TASK TO CARRY OUT -> Copy each line from the data that has the word "trace" in it.

::: SOURCE DATA

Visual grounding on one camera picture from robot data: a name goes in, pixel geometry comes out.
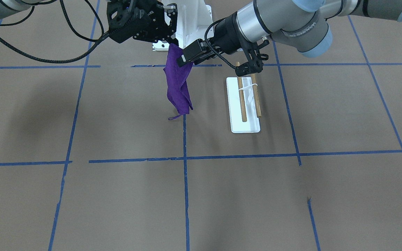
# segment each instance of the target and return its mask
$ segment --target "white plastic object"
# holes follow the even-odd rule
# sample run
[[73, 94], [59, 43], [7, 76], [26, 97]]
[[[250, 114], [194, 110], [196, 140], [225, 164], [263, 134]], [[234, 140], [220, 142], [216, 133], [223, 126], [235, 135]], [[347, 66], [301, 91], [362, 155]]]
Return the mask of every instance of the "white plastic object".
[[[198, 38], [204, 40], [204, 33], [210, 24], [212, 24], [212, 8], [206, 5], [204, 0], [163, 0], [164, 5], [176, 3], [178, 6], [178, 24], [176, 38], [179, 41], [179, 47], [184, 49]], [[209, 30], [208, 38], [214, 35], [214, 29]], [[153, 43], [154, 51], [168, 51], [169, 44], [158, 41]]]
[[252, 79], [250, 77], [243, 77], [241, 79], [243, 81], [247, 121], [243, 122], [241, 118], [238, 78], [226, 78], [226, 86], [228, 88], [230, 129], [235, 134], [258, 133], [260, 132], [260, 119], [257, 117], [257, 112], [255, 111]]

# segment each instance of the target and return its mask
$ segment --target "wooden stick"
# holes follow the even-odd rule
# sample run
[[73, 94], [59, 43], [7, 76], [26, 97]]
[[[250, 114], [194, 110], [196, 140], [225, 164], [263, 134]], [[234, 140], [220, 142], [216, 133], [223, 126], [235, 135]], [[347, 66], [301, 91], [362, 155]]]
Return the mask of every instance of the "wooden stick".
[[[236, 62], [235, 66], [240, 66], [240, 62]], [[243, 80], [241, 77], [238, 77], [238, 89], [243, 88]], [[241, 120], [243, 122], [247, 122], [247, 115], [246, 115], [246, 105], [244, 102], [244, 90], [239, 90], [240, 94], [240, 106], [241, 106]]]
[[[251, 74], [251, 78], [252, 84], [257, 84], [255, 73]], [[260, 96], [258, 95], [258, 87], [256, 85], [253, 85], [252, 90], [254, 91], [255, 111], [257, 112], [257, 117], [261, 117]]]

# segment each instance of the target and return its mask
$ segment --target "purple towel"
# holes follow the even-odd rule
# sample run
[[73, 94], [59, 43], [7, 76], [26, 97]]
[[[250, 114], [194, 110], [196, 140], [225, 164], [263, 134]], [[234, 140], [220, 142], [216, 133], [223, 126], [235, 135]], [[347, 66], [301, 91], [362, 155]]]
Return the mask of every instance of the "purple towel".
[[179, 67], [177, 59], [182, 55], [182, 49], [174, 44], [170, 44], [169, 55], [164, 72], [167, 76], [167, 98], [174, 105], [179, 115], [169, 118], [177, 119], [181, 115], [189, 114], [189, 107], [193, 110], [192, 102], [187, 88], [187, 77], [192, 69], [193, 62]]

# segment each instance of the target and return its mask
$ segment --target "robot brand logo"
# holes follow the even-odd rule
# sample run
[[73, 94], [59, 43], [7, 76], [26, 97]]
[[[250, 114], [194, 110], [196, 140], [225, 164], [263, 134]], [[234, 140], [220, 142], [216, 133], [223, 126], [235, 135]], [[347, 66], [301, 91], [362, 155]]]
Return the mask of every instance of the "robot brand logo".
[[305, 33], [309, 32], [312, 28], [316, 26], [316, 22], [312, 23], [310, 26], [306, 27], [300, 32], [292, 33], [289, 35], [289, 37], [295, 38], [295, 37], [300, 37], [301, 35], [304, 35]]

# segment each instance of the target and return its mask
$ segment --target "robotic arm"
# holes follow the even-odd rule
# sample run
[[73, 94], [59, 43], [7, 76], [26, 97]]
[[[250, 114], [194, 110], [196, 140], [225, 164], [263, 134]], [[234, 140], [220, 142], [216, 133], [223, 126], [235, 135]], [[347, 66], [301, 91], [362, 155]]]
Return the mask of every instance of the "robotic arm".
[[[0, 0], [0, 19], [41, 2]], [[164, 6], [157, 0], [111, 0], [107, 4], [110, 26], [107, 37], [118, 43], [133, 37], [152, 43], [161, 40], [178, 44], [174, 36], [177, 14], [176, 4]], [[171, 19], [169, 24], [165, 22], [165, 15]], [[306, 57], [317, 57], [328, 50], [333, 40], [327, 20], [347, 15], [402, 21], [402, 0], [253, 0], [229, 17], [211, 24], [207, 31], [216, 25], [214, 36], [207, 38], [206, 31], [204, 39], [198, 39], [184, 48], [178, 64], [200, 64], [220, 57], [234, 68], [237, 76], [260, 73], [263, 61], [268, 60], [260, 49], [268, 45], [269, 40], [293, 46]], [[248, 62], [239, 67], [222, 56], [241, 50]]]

::::::
::: SOURCE DATA

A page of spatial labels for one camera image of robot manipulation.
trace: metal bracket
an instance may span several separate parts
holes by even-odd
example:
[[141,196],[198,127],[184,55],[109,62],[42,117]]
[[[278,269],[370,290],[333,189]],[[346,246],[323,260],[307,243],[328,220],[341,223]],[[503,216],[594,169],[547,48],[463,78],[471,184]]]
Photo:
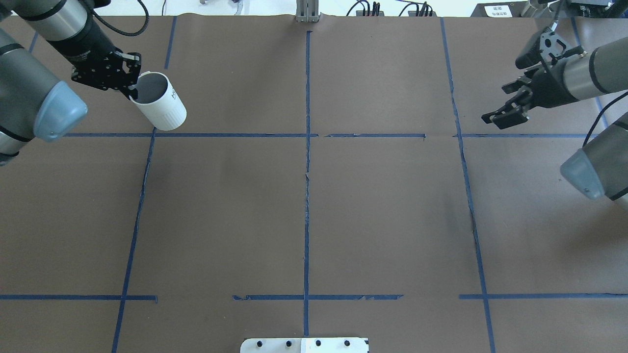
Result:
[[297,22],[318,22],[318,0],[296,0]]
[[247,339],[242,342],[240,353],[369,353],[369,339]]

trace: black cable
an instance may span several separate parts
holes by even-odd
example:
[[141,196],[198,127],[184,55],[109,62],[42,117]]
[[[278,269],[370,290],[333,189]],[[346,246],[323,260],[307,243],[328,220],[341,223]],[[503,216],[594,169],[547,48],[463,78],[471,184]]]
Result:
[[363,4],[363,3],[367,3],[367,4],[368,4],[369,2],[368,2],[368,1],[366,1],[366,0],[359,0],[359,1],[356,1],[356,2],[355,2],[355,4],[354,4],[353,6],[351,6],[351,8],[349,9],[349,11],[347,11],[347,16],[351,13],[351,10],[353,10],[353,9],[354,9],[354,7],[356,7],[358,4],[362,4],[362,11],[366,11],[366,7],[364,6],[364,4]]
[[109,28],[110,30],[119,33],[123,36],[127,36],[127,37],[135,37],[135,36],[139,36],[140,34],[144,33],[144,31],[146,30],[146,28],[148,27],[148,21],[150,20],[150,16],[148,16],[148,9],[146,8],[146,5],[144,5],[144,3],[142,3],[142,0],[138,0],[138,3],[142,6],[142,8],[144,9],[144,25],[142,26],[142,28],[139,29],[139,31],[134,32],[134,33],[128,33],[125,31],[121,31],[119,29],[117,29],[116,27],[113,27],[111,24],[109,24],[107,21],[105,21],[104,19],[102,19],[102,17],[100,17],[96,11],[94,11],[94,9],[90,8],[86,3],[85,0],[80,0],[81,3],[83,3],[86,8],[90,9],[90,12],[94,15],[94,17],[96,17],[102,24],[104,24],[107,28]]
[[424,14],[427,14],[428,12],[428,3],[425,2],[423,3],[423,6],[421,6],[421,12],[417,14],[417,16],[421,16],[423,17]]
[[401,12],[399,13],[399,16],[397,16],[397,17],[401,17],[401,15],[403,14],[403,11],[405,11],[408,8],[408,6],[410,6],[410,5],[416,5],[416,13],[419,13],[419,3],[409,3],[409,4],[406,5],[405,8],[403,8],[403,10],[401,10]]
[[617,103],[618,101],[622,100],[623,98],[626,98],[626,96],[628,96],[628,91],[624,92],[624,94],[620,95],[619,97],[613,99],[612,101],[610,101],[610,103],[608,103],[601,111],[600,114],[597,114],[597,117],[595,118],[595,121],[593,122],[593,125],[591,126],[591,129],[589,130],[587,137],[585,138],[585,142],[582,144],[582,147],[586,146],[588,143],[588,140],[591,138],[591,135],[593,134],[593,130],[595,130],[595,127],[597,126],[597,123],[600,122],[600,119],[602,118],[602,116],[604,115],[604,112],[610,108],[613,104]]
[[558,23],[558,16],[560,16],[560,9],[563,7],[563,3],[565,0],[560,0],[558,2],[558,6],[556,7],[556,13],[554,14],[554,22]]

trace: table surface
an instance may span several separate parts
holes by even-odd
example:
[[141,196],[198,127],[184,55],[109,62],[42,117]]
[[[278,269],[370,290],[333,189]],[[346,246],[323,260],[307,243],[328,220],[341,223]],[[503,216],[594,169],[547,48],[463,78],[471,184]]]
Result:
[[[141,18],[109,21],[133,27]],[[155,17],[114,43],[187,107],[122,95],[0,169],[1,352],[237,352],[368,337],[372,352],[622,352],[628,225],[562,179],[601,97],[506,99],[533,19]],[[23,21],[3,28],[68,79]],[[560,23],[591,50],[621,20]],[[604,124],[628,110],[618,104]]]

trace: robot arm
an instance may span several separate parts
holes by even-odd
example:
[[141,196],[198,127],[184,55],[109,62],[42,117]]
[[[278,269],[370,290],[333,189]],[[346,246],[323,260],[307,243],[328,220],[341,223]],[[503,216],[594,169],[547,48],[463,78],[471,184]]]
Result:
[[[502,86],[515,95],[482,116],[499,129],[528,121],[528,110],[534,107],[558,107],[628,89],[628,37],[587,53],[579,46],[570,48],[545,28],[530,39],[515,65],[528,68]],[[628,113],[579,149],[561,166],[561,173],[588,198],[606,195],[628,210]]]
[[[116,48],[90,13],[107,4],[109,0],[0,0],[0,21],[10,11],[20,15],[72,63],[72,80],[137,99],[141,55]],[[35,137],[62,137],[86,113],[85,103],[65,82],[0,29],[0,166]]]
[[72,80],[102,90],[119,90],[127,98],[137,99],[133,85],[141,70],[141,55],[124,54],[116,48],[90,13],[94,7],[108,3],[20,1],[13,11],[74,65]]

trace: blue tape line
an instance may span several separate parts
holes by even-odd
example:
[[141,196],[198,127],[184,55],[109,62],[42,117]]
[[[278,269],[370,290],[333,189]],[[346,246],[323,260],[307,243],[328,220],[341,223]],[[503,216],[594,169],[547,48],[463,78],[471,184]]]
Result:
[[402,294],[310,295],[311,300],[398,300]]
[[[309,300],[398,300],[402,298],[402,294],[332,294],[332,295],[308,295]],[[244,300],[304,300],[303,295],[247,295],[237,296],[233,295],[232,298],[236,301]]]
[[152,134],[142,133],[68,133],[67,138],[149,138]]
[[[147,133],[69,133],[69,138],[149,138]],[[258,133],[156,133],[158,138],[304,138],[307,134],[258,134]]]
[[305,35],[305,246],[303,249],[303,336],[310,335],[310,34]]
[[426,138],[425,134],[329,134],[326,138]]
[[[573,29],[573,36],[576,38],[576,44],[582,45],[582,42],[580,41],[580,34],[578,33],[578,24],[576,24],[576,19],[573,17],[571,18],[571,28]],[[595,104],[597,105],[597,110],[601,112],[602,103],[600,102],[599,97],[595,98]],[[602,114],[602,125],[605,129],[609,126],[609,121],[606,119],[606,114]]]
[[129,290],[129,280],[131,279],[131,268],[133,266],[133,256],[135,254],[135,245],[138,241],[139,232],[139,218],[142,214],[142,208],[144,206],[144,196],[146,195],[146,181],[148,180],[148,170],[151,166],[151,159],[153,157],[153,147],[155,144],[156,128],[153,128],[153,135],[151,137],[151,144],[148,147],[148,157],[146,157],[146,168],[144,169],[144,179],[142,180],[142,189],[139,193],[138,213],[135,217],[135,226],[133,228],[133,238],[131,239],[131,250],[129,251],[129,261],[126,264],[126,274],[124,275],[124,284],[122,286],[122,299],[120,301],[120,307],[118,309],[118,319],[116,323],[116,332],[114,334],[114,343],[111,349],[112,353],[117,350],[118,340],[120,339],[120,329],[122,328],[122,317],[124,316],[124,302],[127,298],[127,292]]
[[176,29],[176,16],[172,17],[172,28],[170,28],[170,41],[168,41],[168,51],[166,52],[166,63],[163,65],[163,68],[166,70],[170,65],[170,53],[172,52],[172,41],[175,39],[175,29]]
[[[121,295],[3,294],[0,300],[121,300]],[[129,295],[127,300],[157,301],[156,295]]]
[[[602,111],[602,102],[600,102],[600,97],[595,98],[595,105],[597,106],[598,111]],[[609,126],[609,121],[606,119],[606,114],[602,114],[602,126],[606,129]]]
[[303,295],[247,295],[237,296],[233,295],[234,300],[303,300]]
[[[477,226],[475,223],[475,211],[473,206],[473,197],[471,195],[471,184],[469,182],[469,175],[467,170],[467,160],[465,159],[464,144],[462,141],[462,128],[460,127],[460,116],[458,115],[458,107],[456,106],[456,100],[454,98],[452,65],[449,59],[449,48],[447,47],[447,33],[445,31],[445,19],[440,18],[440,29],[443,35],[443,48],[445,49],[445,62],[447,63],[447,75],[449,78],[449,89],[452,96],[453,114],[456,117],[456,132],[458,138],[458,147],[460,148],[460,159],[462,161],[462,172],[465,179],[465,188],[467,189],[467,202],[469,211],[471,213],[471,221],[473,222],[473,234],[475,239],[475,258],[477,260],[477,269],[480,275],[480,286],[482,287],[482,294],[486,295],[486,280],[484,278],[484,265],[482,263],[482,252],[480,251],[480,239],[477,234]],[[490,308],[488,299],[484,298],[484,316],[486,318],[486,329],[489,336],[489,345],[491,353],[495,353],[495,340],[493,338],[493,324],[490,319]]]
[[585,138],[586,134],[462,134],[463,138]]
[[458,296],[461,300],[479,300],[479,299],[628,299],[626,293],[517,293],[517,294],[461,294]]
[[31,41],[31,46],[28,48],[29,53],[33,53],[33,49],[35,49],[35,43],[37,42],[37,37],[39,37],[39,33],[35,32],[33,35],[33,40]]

::::::

YOUR SOLUTION ->
trace: metal bracket
trace: black cable
trace: table surface
trace: robot arm
trace: blue tape line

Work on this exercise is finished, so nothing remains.